Importing Word Documents into RoboHelp Classic Versions

What's Covered

This page is about the screens you will encounter when importing Word documents into RoboHelp 9.0.2 and above up to and including RoboHelp 2019 Classic.

If your are using RoboHelp 9, it is vital that Service Release 9.0.2 is applied to your machine as that updated the process in important ways. What is described below will not work unless that service release is applied.

If after following these instructions you still do not get the expected import, take a look at Importing Word Documents and Troubleshooting.
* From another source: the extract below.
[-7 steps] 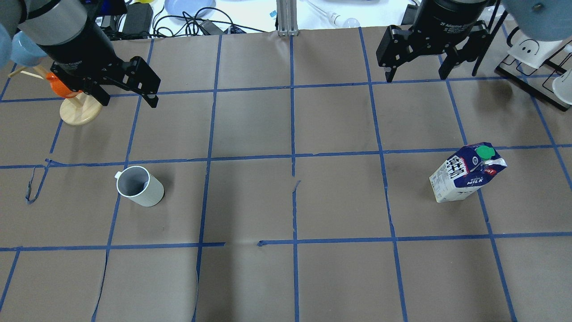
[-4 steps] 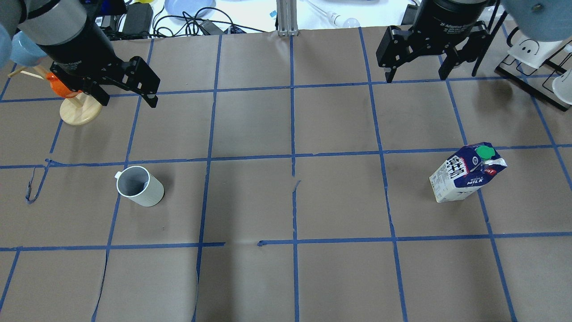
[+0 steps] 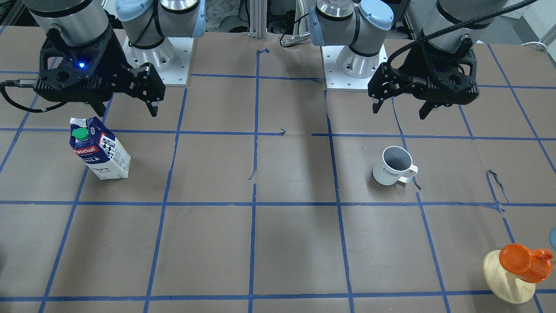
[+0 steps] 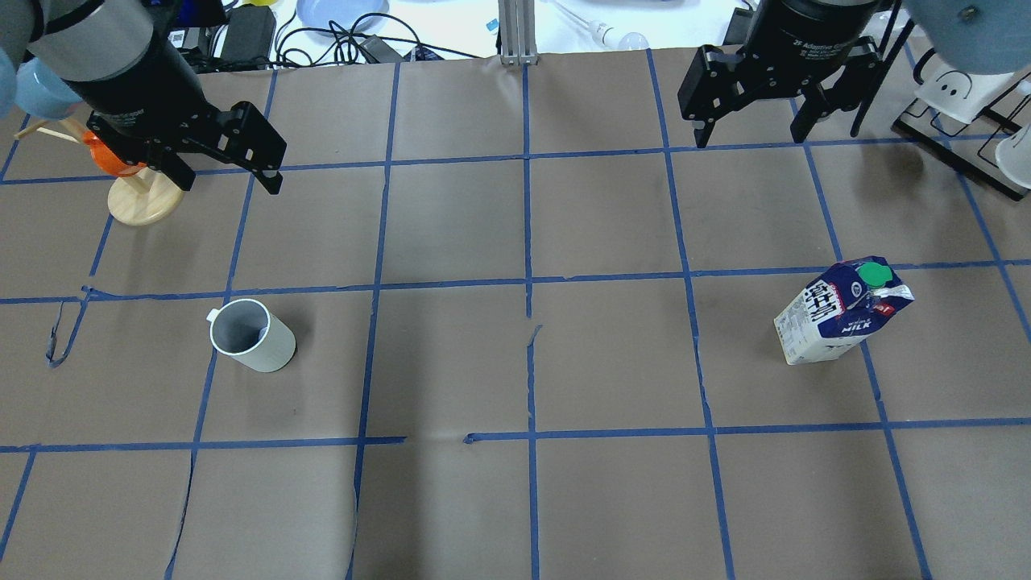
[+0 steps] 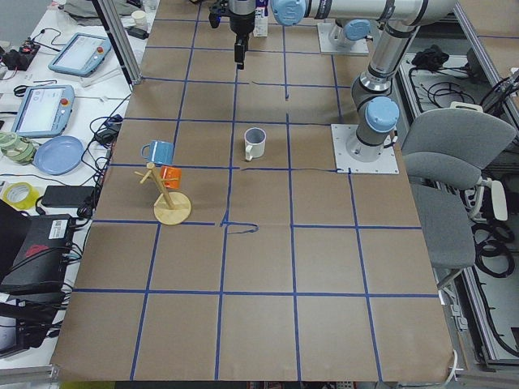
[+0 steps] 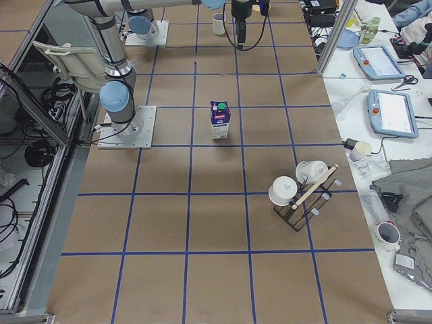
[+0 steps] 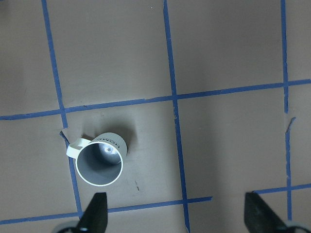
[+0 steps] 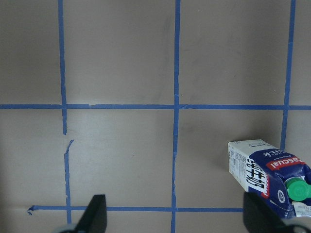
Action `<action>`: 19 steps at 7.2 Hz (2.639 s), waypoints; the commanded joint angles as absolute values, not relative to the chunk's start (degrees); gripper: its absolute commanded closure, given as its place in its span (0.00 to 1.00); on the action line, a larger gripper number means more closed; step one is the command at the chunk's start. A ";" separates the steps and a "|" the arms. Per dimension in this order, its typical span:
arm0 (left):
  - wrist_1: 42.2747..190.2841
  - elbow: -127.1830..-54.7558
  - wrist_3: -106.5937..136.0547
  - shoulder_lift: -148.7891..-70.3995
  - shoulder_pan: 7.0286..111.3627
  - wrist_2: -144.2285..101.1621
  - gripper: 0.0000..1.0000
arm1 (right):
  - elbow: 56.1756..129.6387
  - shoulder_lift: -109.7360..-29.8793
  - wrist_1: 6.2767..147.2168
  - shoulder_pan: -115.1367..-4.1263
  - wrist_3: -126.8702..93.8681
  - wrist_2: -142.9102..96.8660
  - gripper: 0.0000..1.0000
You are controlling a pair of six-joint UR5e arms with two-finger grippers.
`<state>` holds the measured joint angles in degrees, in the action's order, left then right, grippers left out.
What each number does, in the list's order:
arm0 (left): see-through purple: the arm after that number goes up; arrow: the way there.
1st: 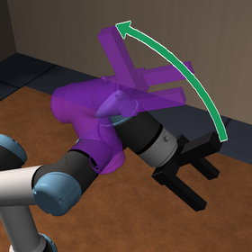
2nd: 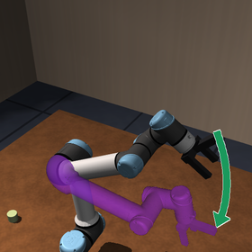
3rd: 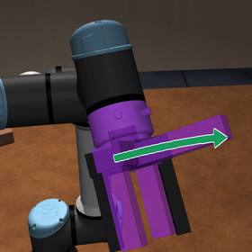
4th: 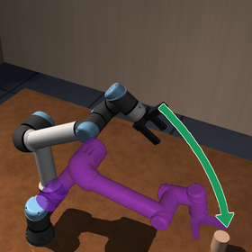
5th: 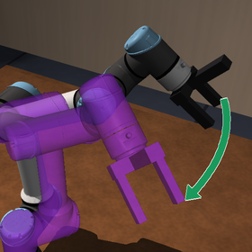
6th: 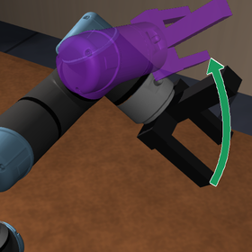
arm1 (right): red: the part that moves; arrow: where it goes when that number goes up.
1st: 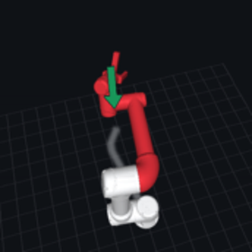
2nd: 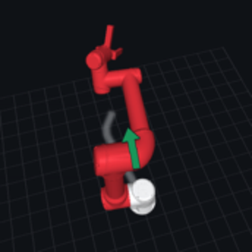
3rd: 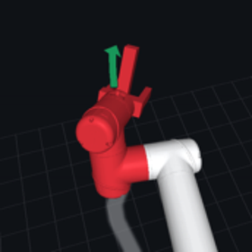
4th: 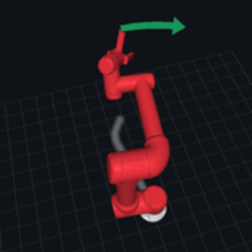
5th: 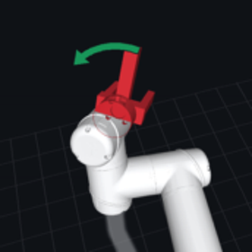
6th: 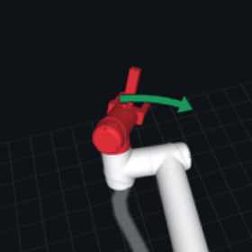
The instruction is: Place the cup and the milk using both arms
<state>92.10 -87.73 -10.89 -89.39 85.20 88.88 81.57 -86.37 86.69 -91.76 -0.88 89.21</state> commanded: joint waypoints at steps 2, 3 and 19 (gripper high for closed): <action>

The process for RoboHelp 9 is the same for RoboHelp 10 and above except that in later versions you will be given the option during the import to automap the styles. RoboHelp will then match any Word styles with identical style names found in your CSS.

Best Practice

I recommend that you do not import Word documents into your carefully crafted main project. Import them into a project set up just for the purposes of importing.
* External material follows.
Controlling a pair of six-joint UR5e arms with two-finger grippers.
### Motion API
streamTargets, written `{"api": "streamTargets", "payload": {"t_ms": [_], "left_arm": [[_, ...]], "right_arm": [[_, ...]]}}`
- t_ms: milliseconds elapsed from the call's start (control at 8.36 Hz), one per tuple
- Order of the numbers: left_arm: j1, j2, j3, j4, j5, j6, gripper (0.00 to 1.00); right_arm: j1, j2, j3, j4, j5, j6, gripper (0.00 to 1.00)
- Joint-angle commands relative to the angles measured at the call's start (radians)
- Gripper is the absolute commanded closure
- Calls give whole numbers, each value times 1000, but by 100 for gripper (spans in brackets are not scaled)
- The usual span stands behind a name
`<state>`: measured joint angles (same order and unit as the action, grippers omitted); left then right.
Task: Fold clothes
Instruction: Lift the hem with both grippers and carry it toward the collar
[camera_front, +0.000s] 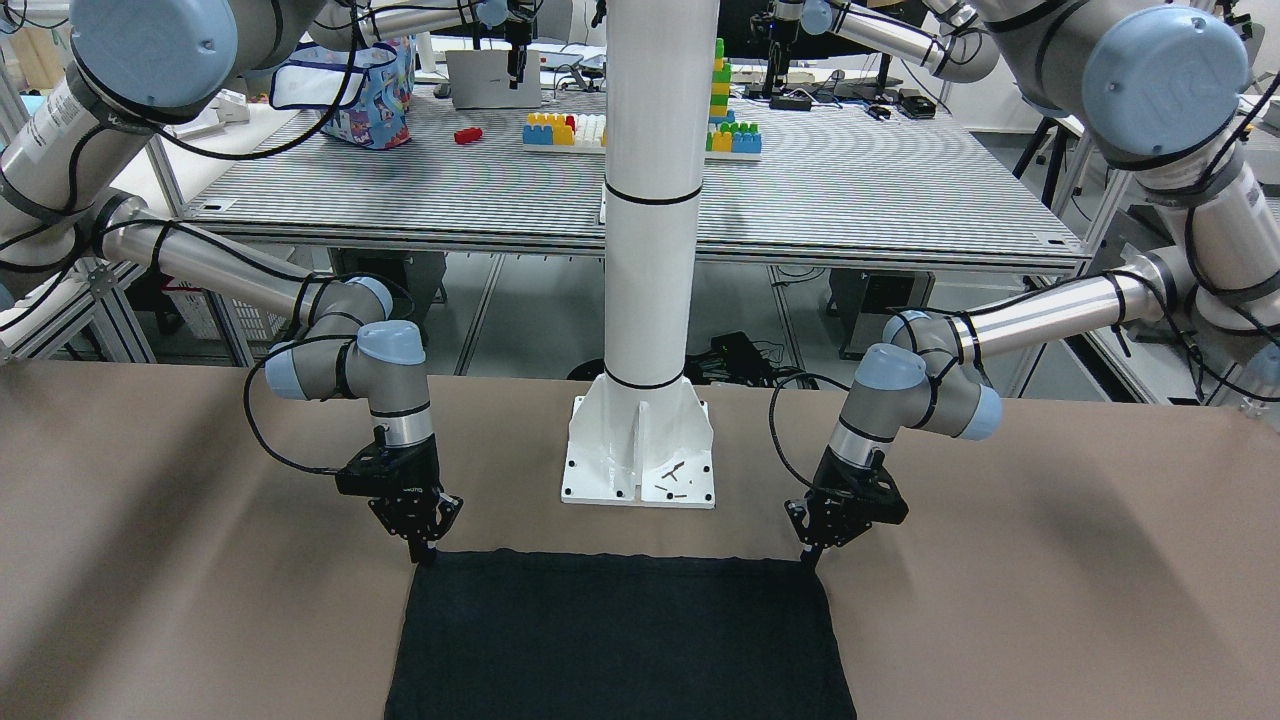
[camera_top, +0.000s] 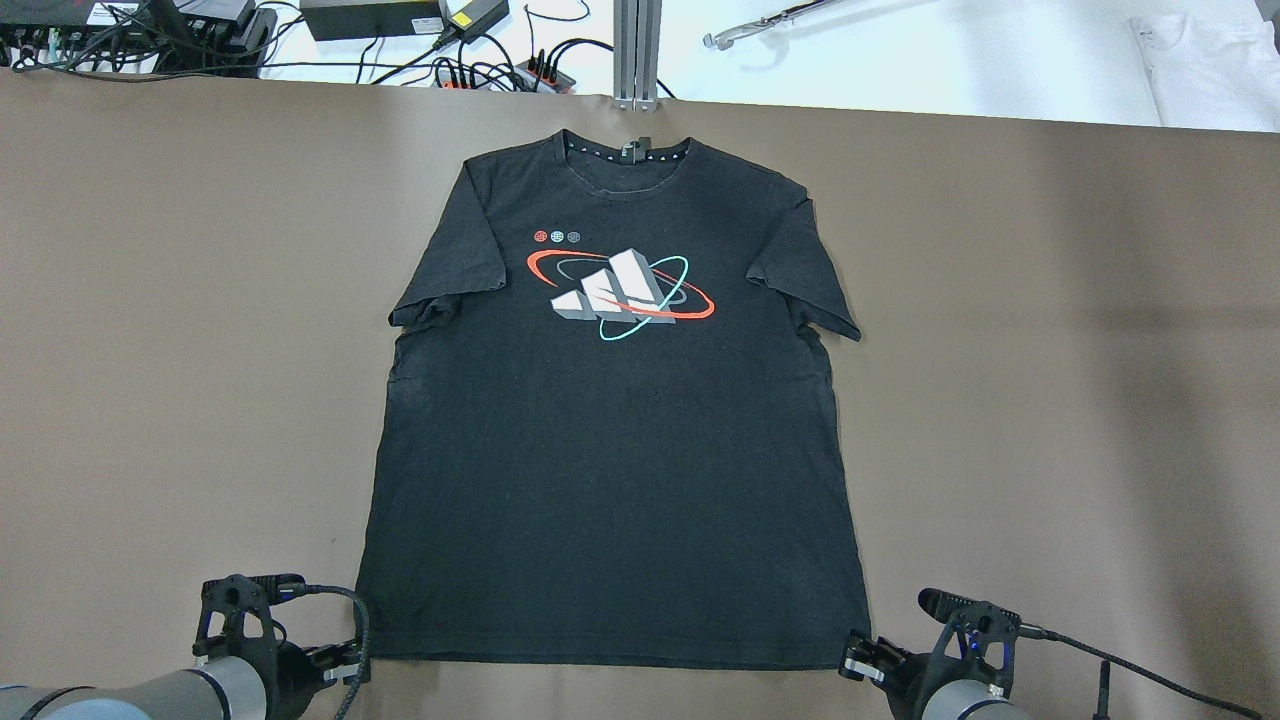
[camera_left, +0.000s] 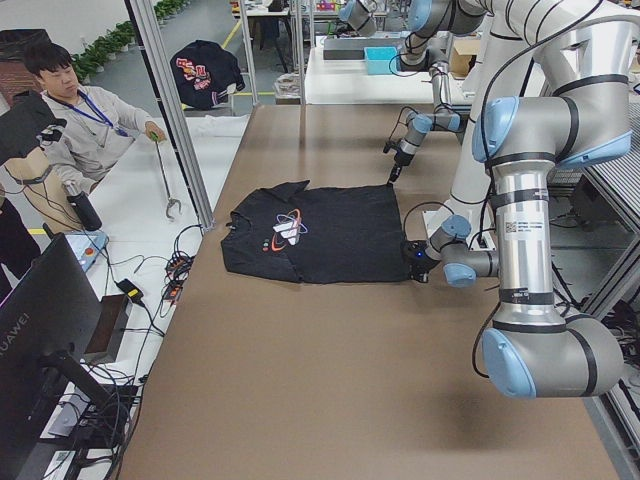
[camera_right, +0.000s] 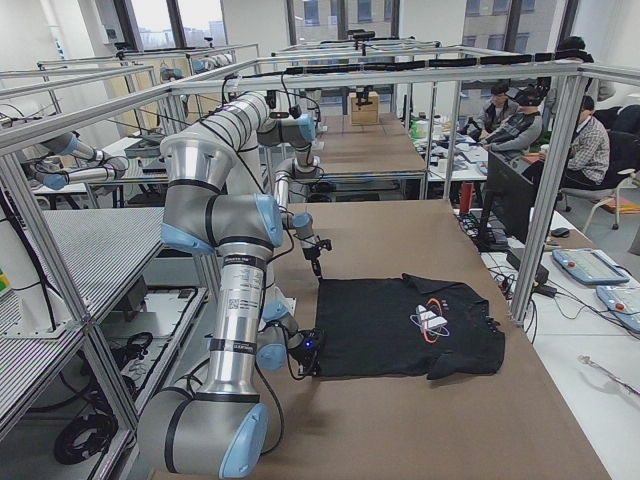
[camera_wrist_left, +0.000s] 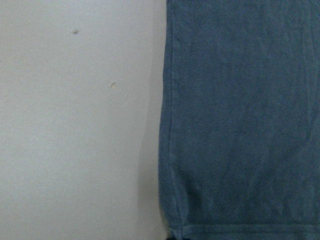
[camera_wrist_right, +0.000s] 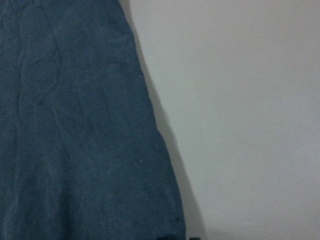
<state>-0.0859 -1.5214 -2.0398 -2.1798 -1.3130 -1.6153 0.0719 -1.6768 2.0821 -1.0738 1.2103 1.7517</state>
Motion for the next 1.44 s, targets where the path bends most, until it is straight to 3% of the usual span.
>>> {"api": "streamTargets", "payload": {"t_ms": [0, 239, 598, 718, 1076, 1315], "left_arm": [[0, 0, -2, 0, 0, 0, 100], [-23, 3, -19, 0, -9, 11, 100], [-151, -5, -91, 47, -156, 115, 100], [-220, -46, -136, 154, -232, 124, 100], [-466, -357, -154, 549, -476, 315, 100], [-613, -504, -154, 742, -636, 406, 100]], "right_arm": [[0, 0, 3, 0, -1, -1, 100], [2, 2, 22, 0, 2, -8, 100], [43, 24, 126, -59, 28, -179, 100], [139, 82, 131, -107, 107, -252, 100], [404, 230, 130, -274, 364, -433, 100], [536, 264, 133, -291, 535, -507, 100]]}}
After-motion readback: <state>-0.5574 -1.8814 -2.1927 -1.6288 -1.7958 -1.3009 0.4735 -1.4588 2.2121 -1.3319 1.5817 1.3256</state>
If it goes well, then import the htm files created into your main project. If losing the Word TOC or Index is a problem, repeat the process importing into your main project knowing it will not be spoiled.
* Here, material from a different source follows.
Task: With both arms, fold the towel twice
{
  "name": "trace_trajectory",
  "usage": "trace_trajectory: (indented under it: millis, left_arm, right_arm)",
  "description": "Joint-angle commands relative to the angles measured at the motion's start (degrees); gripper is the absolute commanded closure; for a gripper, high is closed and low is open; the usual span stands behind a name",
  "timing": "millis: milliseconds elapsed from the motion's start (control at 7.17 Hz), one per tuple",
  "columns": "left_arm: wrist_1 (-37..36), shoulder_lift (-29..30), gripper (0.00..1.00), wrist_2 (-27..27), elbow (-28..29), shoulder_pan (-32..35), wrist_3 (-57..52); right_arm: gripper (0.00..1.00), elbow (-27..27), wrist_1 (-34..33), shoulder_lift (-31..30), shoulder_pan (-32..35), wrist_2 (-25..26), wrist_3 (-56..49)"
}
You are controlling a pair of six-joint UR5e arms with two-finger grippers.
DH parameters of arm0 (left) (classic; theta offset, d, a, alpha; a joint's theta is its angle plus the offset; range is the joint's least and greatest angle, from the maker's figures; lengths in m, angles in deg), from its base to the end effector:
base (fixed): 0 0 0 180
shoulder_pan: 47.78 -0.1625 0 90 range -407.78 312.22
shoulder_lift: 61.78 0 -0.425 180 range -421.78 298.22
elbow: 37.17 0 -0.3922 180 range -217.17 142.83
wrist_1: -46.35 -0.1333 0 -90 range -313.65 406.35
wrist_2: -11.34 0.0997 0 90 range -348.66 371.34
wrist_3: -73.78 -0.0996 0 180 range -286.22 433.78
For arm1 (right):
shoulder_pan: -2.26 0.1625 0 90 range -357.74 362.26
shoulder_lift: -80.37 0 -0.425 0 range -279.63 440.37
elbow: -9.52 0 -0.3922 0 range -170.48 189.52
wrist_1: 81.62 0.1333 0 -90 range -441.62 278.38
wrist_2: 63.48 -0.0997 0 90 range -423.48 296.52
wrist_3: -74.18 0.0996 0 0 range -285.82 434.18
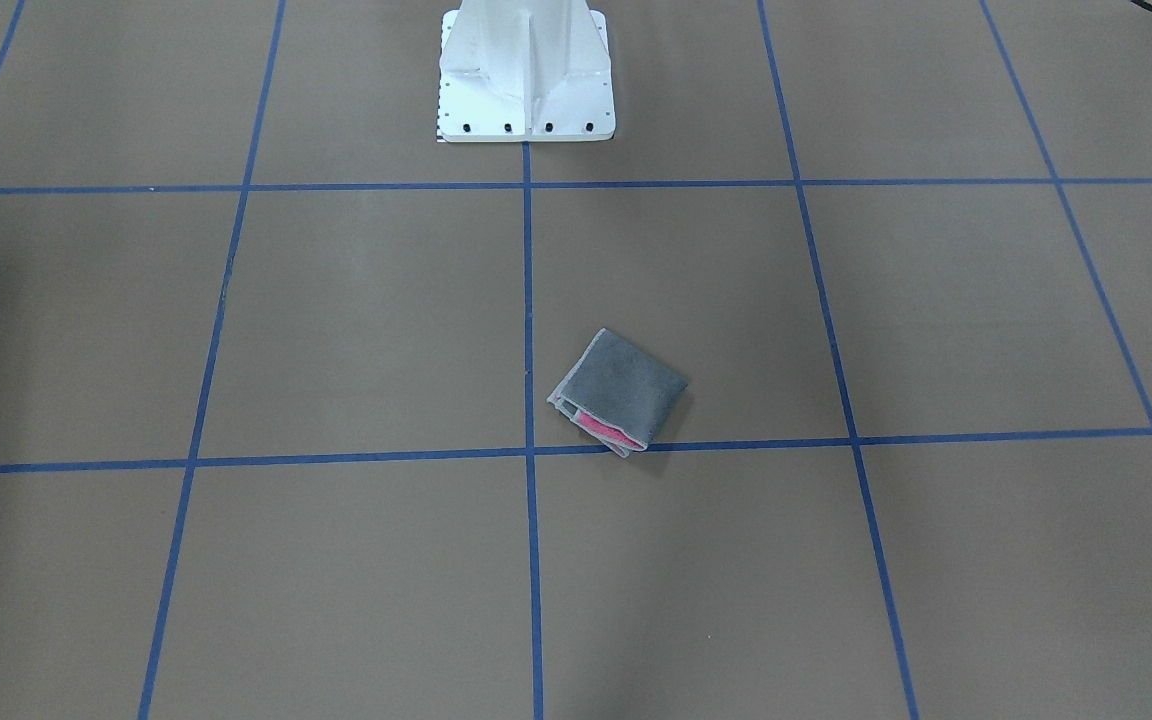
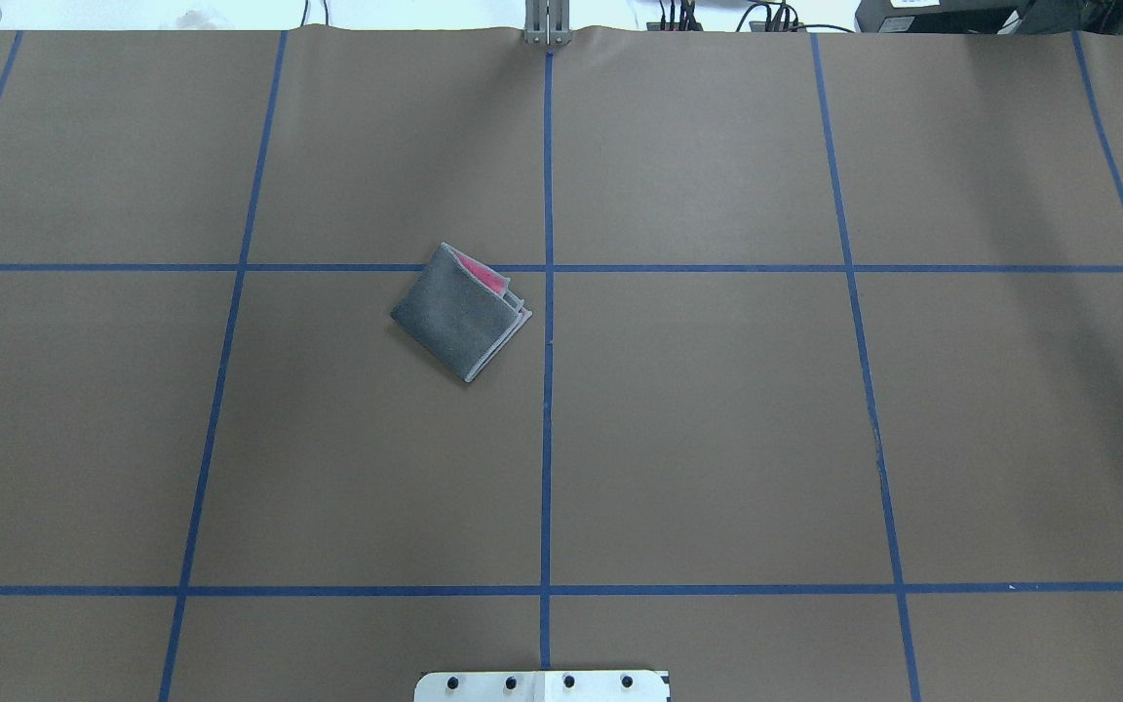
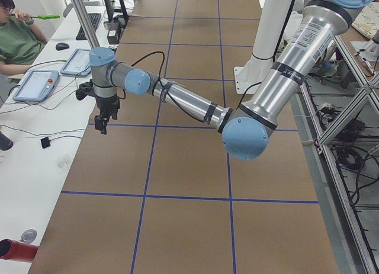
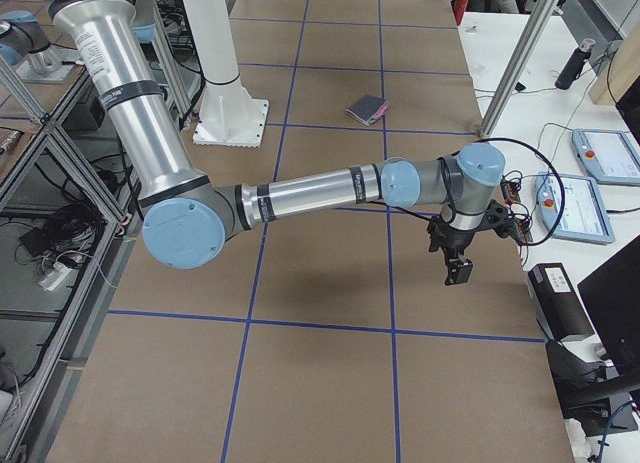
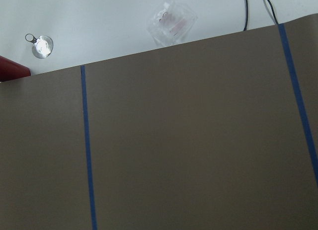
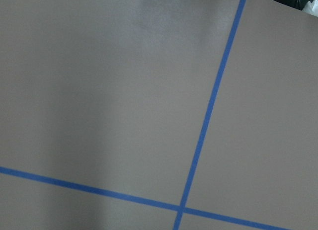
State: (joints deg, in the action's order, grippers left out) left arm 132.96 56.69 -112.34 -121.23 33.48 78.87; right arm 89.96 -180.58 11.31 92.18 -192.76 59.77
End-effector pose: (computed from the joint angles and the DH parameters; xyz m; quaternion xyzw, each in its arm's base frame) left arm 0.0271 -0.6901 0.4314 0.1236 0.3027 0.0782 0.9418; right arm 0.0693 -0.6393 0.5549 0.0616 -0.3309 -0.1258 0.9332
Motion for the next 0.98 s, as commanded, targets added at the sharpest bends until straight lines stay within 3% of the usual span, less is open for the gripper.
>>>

If you have problems then nothing is lost, just trash the temporary project and start again.

If you intend to create printed documentation from your project later, try it early on as problems from the import can manifest themselves there. Leave it until later and you may not make the connection between the import and the problem.

Before you start

The import process will be smoother if you first prepare the Word document, it is reliant on a properly constructed Word file and the old rule of "rubbish in, rubbish out" certainly applies here. RoboHelp is having to convert the document from Microsoft's file formats into HTML, think along the lines of mixing oil and water. Use Word to save the document in HTML format and you will see the HTML is not pure HTML and that is what RoboHelp has to deal with. So what do you need to do?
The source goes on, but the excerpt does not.